Effective June 6, even sanctioned burn permits are suspended—in an area where wildfires are already popping up regularly.

Posted: Jun. 5, 2018 2:27 PM

YREKA, Calif. — Despite a wet winter, quickly warming temperatures and winds are creating a tinderbox out of grasses and brush in northern California, according to a statement from the California Department of Forestry and Fire Protection (CAL FIRE).

Because of that, the agency is suspending all burn permits in Siskiyou County, effective June 6. All outdoor residential burning of landscape debris (such as branches and leaves) is effectively banned until further notice.

“This year is turning out to be just as volatile as last year. The public cannot let their guard down and must continue to be involved in preparation efforts for the upcoming wildfires,” said Chief Ken Pimlott, CAL FIRE director. “Again, this year the abundant dead grass will only serve as a fuse to the heavier vegetation still suffering the lasting effects of over five years of drought.”

The first week of June is an unusually early start for the current high temperatures and fire activity, according to Siskiyou Unit Chief Phillip Anzo. Because residents can't change the weather, they need to do their part to prevent human-caused fires.

According to CAL FIRE, firefighters in California have already seen 1,677 wildfires in the state since January 1 of this year.

The agency urges residents to take precautions against wildfires by creating a 'defensible space' around every home and building on their property, and be prepared for potential evacution.
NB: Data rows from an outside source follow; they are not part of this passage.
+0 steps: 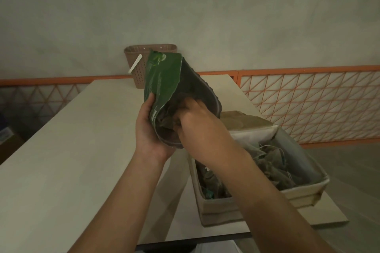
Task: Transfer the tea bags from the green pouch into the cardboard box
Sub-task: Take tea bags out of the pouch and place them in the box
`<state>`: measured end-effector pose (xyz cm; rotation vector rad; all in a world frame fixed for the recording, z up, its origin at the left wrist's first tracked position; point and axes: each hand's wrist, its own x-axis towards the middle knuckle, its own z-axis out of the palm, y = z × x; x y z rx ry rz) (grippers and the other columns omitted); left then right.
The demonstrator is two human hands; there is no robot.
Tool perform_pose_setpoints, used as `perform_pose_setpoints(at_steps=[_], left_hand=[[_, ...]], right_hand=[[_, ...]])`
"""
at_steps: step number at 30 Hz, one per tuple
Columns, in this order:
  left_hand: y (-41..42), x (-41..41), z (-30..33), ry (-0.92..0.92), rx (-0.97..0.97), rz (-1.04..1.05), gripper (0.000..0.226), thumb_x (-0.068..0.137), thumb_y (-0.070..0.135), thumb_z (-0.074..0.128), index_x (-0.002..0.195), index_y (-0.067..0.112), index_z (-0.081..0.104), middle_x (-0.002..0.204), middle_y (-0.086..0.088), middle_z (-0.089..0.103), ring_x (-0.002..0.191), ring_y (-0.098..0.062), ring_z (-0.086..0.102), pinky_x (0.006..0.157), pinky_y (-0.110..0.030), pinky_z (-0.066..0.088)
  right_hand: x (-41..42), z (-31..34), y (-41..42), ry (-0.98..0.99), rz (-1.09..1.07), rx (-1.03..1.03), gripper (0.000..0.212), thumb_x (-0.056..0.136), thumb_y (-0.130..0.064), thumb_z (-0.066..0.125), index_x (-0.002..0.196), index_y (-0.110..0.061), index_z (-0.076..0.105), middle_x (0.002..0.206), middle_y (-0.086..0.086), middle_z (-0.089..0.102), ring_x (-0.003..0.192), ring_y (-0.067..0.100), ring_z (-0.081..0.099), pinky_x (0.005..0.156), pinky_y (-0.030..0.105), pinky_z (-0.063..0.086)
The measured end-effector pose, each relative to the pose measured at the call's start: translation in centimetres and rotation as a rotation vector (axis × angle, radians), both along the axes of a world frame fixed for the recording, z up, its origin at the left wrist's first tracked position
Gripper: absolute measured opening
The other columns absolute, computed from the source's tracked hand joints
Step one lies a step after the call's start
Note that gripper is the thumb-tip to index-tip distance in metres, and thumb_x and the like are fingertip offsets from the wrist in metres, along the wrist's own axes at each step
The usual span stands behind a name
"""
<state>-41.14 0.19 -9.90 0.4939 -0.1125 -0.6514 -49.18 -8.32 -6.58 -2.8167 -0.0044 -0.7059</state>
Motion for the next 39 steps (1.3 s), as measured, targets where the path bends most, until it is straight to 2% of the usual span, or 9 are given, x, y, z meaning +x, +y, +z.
perform_pose_setpoints(at_steps=[6,8,14,19,24,27,32,35,39], left_hand=[[-0.4,-0.5,0.4,0.003,-0.008,-0.034,0.052,0.095,0.049,0.052,0.114,0.007,0.074,0.116,-0.018,0.073,0.094,-0.033,0.075,0.074,-0.044,0.063],[-0.5,-0.5,0.3,-0.001,0.001,-0.056,0.052,0.094,0.052,0.053,0.109,0.008,0.078,0.117,-0.018,0.072,0.093,-0.034,0.075,0.075,-0.046,0.063],[-0.7,-0.2,0.4,-0.017,-0.026,-0.09,0.058,0.095,0.054,0.053,0.142,0.02,0.059,0.144,-0.016,0.058,0.123,-0.038,0.061,0.091,-0.052,0.057],[-0.8,0.2,0.0,-0.02,-0.028,-0.093,0.058,0.097,0.052,0.05,0.147,0.022,0.053,0.146,-0.01,0.056,0.119,-0.036,0.061,0.087,-0.05,0.058],[-1.1,0.2,-0.4,-0.035,-0.017,-0.091,0.057,0.098,0.051,0.048,0.147,0.021,0.054,0.146,-0.009,0.058,0.116,-0.035,0.063,0.086,-0.05,0.059],[-1.2,0.2,-0.5,-0.039,-0.03,-0.093,0.055,0.099,0.05,0.048,0.145,0.02,0.055,0.141,-0.01,0.062,0.113,-0.035,0.067,0.087,-0.05,0.059],[-1.2,0.7,-0.9,-0.048,-0.021,-0.101,0.06,0.097,0.049,0.051,0.151,0.023,0.047,0.156,-0.006,0.046,0.142,-0.033,0.045,0.109,-0.055,0.042],[-1.3,0.6,-0.9,-0.046,-0.025,-0.107,0.061,0.097,0.05,0.051,0.151,0.023,0.047,0.157,-0.006,0.045,0.144,-0.033,0.042,0.11,-0.057,0.04],[-1.4,0.4,-0.7,-0.035,-0.029,-0.089,0.06,0.097,0.049,0.052,0.149,0.022,0.05,0.155,-0.007,0.048,0.142,-0.033,0.046,0.106,-0.056,0.045]], right_hand=[[-2.3,0.0,-1.3,-0.161,0.093,0.238,0.005,0.09,-0.021,0.062,0.091,-0.02,0.057,0.091,-0.005,0.063,0.083,0.005,0.058,0.066,0.011,0.043],[-3.2,0.1,-2.0,-0.204,0.115,0.382,0.009,0.089,-0.021,0.065,0.09,-0.022,0.056,0.087,-0.009,0.065,0.079,0.001,0.062,0.066,0.013,0.052],[-6.3,1.6,-3.8,-0.411,0.108,0.783,0.008,0.087,-0.014,0.069,0.09,-0.014,0.061,0.084,-0.006,0.071,0.081,0.003,0.07,0.071,0.019,0.058],[-8.2,2.1,-5.4,-0.58,0.079,0.982,0.007,0.088,-0.01,0.067,0.089,-0.01,0.06,0.086,0.009,0.071,0.081,0.027,0.071,0.073,0.041,0.06],[-8.8,0.8,-6.4,-0.641,0.028,1.139,0.011,0.091,-0.002,0.06,0.086,-0.012,0.057,0.088,0.016,0.066,0.079,0.03,0.068,0.065,0.026,0.057],[-8.9,-1.0,-7.0,-0.543,-0.097,1.098,0.009,0.09,-0.003,0.056,0.089,-0.012,0.058,0.086,0.015,0.064,0.071,0.03,0.061,0.058,0.026,0.053],[-8.6,-3.0,-7.8,-0.145,-0.27,0.778,0.013,0.087,-0.016,0.057,0.082,-0.027,0.06,0.069,0.002,0.066,0.051,0.01,0.054,0.048,0.028,0.044],[-8.3,-3.7,-7.8,0.069,-0.292,0.558,0.014,0.087,-0.019,0.063,0.083,-0.032,0.061,0.082,-0.014,0.064,0.07,0.002,0.06,0.063,0.027,0.054],[-7.6,-3.9,-6.0,-0.15,-0.284,0.478,0.02,0.084,-0.015,0.066,0.094,-0.031,0.059,0.101,-0.014,0.051,0.095,0.008,0.053,0.078,0.023,0.048]])
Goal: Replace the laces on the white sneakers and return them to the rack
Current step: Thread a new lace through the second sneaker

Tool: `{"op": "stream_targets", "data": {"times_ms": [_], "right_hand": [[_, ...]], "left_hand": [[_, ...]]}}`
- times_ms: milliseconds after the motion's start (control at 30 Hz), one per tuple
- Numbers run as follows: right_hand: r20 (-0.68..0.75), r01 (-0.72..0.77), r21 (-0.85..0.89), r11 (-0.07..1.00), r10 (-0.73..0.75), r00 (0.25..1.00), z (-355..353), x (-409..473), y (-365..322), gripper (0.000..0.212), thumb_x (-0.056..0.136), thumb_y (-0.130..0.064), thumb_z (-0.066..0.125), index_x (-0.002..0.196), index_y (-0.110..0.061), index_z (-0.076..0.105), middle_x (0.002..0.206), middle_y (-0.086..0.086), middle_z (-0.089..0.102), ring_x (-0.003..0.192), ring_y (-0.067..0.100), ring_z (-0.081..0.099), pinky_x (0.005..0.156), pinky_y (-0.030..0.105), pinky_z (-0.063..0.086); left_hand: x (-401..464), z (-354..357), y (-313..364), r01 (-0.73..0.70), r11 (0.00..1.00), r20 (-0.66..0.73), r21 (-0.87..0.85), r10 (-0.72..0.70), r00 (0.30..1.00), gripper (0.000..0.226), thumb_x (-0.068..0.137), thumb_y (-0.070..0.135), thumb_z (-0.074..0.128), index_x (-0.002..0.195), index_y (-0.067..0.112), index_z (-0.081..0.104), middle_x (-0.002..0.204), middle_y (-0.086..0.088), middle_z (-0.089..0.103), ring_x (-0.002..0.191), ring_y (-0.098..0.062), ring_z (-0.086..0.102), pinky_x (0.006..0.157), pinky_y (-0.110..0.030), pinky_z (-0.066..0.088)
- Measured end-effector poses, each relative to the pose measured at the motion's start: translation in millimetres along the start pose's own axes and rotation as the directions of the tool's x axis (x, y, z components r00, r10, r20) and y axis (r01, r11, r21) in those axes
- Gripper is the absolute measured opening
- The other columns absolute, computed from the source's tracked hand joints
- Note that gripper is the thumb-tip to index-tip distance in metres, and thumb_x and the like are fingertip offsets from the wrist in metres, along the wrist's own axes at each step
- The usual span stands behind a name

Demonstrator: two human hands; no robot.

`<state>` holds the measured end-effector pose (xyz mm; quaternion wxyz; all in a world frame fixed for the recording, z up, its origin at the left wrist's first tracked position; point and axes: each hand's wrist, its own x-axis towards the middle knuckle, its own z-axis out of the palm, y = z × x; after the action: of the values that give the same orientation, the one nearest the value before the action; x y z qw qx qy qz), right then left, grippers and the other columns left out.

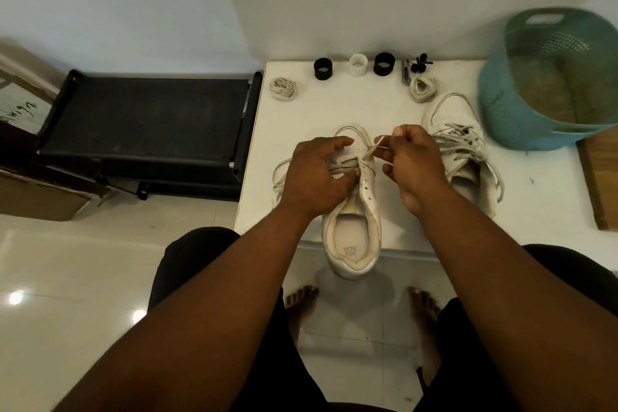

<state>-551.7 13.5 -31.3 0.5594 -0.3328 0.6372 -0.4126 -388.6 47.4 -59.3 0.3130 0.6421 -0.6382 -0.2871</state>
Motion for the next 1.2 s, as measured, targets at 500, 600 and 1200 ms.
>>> {"op": "stream_targets", "data": {"times_ms": [500, 600, 1200], "right_hand": [[0.069, 0.329, -0.709, 0.624, -0.402, 0.913, -8.0, 3.8, -0.3, 0.016, 0.096, -0.030, 0.066, 0.088, -0.018, 0.073, 0.076, -0.011, 0.061, 0.077, 0.013, 0.061, 0.069, 0.021, 0.036], [-0.137, 0.319, -0.673, 0.667, -0.537, 0.833, -22.2, 2.2, -12.8, 0.018, 0.100, -0.029, 0.060, 0.101, -0.014, 0.070, 0.091, -0.006, 0.064, 0.086, 0.015, 0.061, 0.073, 0.018, 0.033], [0.320, 0.504, -0.803, 0.319, -0.482, 0.815, -11.9, 0.8, 6.8, 0.039, 0.094, -0.017, 0.060, 0.132, -0.014, 0.064, 0.136, 0.013, 0.056, 0.123, 0.033, 0.052, 0.103, 0.038, 0.041]], "left_hand": [[5.6, -3.1, -1.9, 0.131, 0.982, 0.069, 0.135, -0.141, 0.988, 0.064, 0.067, 0.064, 0.064, 0.127, 0.041, 0.068, 0.138, 0.021, 0.053, 0.136, -0.012, 0.041, 0.115, -0.061, 0.026], [4.8, -3.1, -1.3, 0.145, 0.982, 0.079, 0.118, -0.155, 0.985, 0.063, 0.068, 0.062, 0.066, 0.127, 0.041, 0.068, 0.138, 0.022, 0.052, 0.137, -0.012, 0.040, 0.116, -0.061, 0.024], [6.4, -1.7, -4.5, 0.129, 0.984, 0.079, 0.120, -0.139, 0.987, 0.068, 0.065, 0.066, 0.062, 0.127, 0.039, 0.069, 0.140, 0.018, 0.054, 0.136, -0.014, 0.044, 0.114, -0.060, 0.029]]}}
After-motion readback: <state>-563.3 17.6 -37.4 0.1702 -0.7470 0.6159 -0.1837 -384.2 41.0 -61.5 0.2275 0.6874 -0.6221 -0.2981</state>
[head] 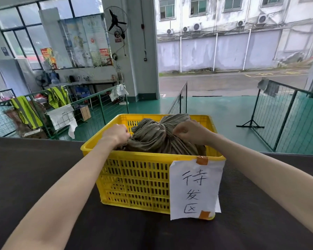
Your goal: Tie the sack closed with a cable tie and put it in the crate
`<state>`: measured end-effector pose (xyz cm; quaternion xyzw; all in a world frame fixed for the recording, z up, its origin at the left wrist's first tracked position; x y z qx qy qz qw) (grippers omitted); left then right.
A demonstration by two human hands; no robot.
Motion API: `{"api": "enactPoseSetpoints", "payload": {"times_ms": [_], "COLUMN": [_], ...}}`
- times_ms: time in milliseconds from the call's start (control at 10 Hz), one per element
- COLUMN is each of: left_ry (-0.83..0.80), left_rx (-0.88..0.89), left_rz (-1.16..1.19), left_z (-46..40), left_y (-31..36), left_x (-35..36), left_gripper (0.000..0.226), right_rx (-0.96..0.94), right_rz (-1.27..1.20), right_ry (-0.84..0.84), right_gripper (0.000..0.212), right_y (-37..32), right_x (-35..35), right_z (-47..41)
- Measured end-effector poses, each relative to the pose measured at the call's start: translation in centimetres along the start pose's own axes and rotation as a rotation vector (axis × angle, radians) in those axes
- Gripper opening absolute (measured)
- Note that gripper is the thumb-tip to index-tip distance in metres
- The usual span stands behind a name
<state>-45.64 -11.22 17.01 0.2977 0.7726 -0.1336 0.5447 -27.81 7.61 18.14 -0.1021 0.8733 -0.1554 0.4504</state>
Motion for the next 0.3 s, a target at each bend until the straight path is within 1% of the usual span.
{"api": "enactPoseSetpoints", "payload": {"times_ms": [100,200,300], "left_ry": [-0.028,-0.021,0.061], "left_rx": [-0.053,-0.097,-0.113], "left_rz": [0.58,0.844,0.931], "left_z": [0.9,2.3,3.7], "left_y": [1.0,2.2,4.3], "left_x": [-2.5,-4.1,-5.5], "left_gripper": [0.024,0.025,0.026], "right_rx": [0.047,0.138,0.213], "right_rz": [0.03,-0.007,-0.081], "right_ry": [0.181,0.279,0.354], "right_gripper": [0.017,0.016,0.012], "right_y": [0.4,1.5,1.8], "right_x": [-3.5,-6.7,-9.8], "right_z": [0.9,2.2,3.5]}}
Point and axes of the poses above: each hand's wrist, its own z-axis away from the middle knuckle, its own x-axis out of the palm, y = z × x, the point moved 4 cm from there along -z, towards the middle knuckle, and after that the axes turned 15 degrees about y, right-handed, at the moved point
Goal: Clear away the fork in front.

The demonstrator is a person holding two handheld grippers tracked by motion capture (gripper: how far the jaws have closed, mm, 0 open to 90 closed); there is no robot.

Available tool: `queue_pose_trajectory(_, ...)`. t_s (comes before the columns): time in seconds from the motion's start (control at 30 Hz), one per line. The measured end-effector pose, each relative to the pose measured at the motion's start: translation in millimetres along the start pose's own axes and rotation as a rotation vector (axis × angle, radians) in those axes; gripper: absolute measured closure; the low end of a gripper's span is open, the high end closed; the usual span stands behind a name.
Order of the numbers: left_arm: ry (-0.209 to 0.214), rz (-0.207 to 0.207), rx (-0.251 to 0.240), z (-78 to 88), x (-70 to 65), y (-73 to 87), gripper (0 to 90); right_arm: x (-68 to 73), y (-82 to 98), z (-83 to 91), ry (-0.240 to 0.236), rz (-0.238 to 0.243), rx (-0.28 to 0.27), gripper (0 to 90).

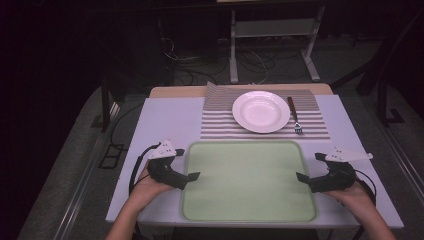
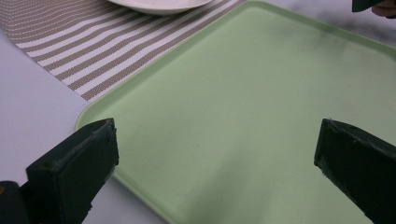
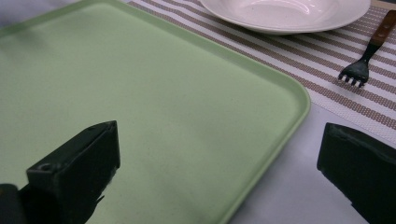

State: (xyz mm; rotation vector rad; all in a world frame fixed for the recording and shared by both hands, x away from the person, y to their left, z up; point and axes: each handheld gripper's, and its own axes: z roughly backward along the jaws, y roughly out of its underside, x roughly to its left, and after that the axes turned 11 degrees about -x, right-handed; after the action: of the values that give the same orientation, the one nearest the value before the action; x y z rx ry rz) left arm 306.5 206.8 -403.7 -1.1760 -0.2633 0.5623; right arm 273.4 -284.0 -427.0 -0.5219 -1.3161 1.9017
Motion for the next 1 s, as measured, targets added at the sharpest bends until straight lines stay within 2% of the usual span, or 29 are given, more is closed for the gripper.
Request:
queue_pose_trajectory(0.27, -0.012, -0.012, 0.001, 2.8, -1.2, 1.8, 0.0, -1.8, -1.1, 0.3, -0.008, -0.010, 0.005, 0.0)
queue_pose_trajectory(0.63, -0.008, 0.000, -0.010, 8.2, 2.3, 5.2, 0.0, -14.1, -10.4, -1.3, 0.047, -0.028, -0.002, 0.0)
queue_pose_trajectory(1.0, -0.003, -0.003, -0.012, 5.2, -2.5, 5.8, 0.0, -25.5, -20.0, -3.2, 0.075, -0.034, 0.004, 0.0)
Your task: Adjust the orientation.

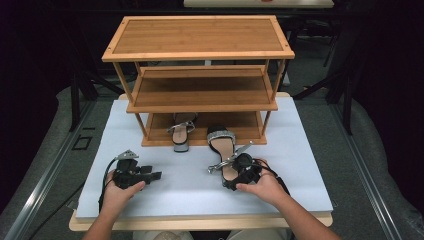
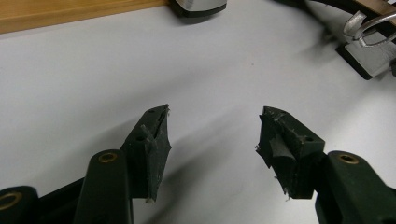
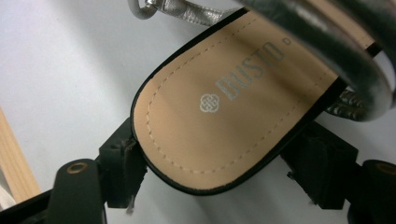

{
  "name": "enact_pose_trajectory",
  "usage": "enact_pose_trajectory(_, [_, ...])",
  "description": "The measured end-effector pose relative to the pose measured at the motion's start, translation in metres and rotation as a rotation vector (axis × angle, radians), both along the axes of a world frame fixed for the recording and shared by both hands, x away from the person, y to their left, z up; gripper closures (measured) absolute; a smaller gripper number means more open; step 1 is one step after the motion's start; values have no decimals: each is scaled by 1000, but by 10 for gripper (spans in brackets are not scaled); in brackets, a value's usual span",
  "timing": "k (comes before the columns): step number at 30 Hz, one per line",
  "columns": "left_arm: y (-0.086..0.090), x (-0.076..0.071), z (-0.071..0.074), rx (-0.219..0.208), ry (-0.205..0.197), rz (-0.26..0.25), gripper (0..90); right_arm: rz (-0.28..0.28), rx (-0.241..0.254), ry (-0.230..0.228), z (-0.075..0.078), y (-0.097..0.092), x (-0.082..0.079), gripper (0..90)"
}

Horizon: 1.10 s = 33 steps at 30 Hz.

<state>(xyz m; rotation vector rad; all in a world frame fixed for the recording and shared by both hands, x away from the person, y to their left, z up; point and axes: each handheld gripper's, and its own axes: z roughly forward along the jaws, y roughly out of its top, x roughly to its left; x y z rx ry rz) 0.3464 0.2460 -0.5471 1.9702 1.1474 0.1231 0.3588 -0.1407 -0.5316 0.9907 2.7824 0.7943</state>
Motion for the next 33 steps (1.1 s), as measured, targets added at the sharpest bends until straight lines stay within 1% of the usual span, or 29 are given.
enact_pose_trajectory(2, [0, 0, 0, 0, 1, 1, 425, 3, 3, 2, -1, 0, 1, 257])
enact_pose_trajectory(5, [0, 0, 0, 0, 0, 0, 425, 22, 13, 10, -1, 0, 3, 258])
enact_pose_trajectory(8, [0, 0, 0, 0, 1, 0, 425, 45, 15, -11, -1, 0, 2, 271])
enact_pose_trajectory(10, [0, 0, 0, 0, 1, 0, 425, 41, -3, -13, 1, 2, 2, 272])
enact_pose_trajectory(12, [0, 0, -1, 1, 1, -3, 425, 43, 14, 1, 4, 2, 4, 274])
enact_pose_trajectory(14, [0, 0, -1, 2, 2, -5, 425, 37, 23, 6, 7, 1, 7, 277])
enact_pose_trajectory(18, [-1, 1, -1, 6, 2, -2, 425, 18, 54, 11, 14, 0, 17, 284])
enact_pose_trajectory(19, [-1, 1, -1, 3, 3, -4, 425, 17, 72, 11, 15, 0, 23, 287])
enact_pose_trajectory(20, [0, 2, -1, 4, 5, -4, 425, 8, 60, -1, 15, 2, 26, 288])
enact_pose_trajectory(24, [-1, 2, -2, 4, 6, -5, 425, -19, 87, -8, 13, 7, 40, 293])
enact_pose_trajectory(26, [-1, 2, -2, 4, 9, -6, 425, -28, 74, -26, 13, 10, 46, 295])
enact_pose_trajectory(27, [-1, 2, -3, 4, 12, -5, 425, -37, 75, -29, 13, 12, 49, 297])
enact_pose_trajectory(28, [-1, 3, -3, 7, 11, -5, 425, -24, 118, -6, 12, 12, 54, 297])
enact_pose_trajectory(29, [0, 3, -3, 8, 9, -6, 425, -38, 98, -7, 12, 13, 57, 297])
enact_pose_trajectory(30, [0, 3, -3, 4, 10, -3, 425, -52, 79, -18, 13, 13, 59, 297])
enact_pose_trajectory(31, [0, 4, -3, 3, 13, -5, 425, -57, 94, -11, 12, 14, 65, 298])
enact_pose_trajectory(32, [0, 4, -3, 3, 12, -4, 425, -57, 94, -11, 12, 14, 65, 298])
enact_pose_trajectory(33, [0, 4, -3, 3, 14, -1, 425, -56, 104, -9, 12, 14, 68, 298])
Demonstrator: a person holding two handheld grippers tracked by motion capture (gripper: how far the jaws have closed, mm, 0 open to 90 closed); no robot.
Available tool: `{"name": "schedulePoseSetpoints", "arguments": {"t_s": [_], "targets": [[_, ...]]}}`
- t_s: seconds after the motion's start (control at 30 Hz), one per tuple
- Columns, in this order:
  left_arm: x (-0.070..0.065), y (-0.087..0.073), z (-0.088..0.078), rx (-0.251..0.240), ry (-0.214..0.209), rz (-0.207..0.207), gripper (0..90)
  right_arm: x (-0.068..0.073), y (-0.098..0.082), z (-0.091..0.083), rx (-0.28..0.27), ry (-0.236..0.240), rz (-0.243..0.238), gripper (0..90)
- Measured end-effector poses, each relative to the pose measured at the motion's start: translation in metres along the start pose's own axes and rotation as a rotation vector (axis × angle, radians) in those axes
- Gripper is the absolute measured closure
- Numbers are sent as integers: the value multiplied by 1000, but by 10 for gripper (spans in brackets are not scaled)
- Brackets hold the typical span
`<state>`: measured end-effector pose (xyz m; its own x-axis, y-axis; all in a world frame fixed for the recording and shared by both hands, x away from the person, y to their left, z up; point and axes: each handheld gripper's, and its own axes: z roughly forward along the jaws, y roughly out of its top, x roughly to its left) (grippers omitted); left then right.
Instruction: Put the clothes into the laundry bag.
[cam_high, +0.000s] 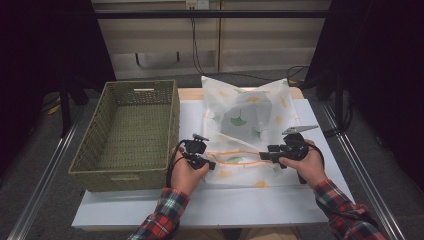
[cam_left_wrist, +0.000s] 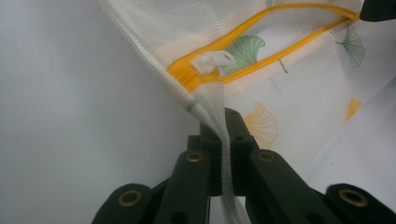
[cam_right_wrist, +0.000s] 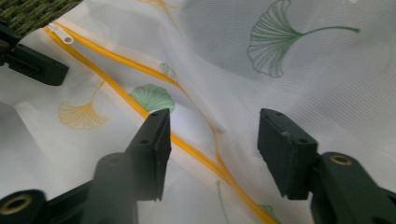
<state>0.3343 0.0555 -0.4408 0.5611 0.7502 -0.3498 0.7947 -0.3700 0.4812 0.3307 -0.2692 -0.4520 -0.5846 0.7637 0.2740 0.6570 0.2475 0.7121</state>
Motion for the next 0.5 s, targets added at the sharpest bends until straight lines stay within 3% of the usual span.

CAL FIRE says that a defensible space looks like this:

• Clear all dead and or dying vegetation 100 feet from around all structures.

• Landscape with fire resistant plants and non-flammable ground cover.
• Find alternative ways to dispose of landscape debris like chipping or hauling it to a biomass energy or green waste facility

CAL FIRE says that they may issue restricted temporary burning permits if there is an essential reason due to public health and safety. Agriculture, land management, fire training, and other industrial-type burning may proceed if a CAL FIRE official inspects the burn site and issues a special permit.

The suspension of burn permits for residential landscape debris does not apply to campfires within organized campgrounds or on private property. Campfires may be permitted if the campfire is maintained in such a manner as to prevent its spread to the wildland. A campfire permit can be obtained at local fire stations or online at PreventWildfireCA.org.